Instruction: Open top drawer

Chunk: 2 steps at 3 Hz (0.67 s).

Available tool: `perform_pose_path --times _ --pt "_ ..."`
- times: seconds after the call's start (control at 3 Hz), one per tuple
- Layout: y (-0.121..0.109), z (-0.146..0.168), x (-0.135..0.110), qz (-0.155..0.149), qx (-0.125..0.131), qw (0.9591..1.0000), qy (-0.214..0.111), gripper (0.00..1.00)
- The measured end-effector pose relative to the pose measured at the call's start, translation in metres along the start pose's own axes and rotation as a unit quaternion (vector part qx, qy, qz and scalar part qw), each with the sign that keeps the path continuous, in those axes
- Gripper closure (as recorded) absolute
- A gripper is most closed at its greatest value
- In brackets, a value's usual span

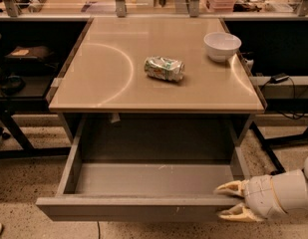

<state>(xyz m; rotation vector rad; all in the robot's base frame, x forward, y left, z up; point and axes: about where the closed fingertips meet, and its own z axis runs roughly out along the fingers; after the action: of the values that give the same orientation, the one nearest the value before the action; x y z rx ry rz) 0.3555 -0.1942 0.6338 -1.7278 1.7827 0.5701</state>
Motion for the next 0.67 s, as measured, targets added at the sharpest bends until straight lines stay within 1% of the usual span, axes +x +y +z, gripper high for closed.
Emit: perform_pose_path --times 0.33,0.67 --pt "0.0085 -0.0031 0.0025 0.008 -0.001 1.0 0.001 0.89" --pt "0.0083 -0.0032 0.0021 0.008 -0.001 1.0 0.001 0.86"
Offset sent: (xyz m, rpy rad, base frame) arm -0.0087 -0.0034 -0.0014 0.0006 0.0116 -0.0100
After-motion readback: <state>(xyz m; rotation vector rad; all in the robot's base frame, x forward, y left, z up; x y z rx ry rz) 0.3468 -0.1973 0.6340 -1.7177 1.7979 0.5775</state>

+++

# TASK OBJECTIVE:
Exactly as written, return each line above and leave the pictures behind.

# SOLUTION TO THIS PROBLEM:
Instruction: Open top drawer

Chunk: 2 steps at 3 Hz (0.67 s).

Available tool: `perform_pose_path --times _ --pt "_ ..."`
- times: seconds after the call's start (control at 3 Hz), one per tuple
- Layout: y (-0.121..0.109), z (-0.146..0.168), x (-0.135..0.110), qz (-0.155..0.149), qx (-0.125..0.131), qw (0.9591..1.0000), qy (-0.214..0.111), gripper (0.00..1.00)
- The measured end-effector pose relative to the pose measured at the call's start, translation in metres along the start pose's own axes and rotation as a unit quaternion (vector part qx, qy, qz and scalar part qw), each with the sign that keeps the path continuous, in those axes
- Gripper closure (as recorded) absolute
- A gripper is most closed at its greatest value
- In brackets, a value's usual span


<state>(xyz m; rotation vector rad; all in the robot's base frame, x forward, y left, z up; point and axes: about where the closed fingertips meet, and its own z axis runs roughly out along the fingers; after the action: of the values that give the same orientation, the one nearest the value before the action; x y z rx ry rz) 0.3555 -0.1942 0.6338 -1.7278 1.7827 0.5701</state>
Motion for the next 0.67 s, as measured, targets added at the sharpest bends until straight lines stay within 1% of the usual span, axes +x +y +z, gripper high for closed.
Emit: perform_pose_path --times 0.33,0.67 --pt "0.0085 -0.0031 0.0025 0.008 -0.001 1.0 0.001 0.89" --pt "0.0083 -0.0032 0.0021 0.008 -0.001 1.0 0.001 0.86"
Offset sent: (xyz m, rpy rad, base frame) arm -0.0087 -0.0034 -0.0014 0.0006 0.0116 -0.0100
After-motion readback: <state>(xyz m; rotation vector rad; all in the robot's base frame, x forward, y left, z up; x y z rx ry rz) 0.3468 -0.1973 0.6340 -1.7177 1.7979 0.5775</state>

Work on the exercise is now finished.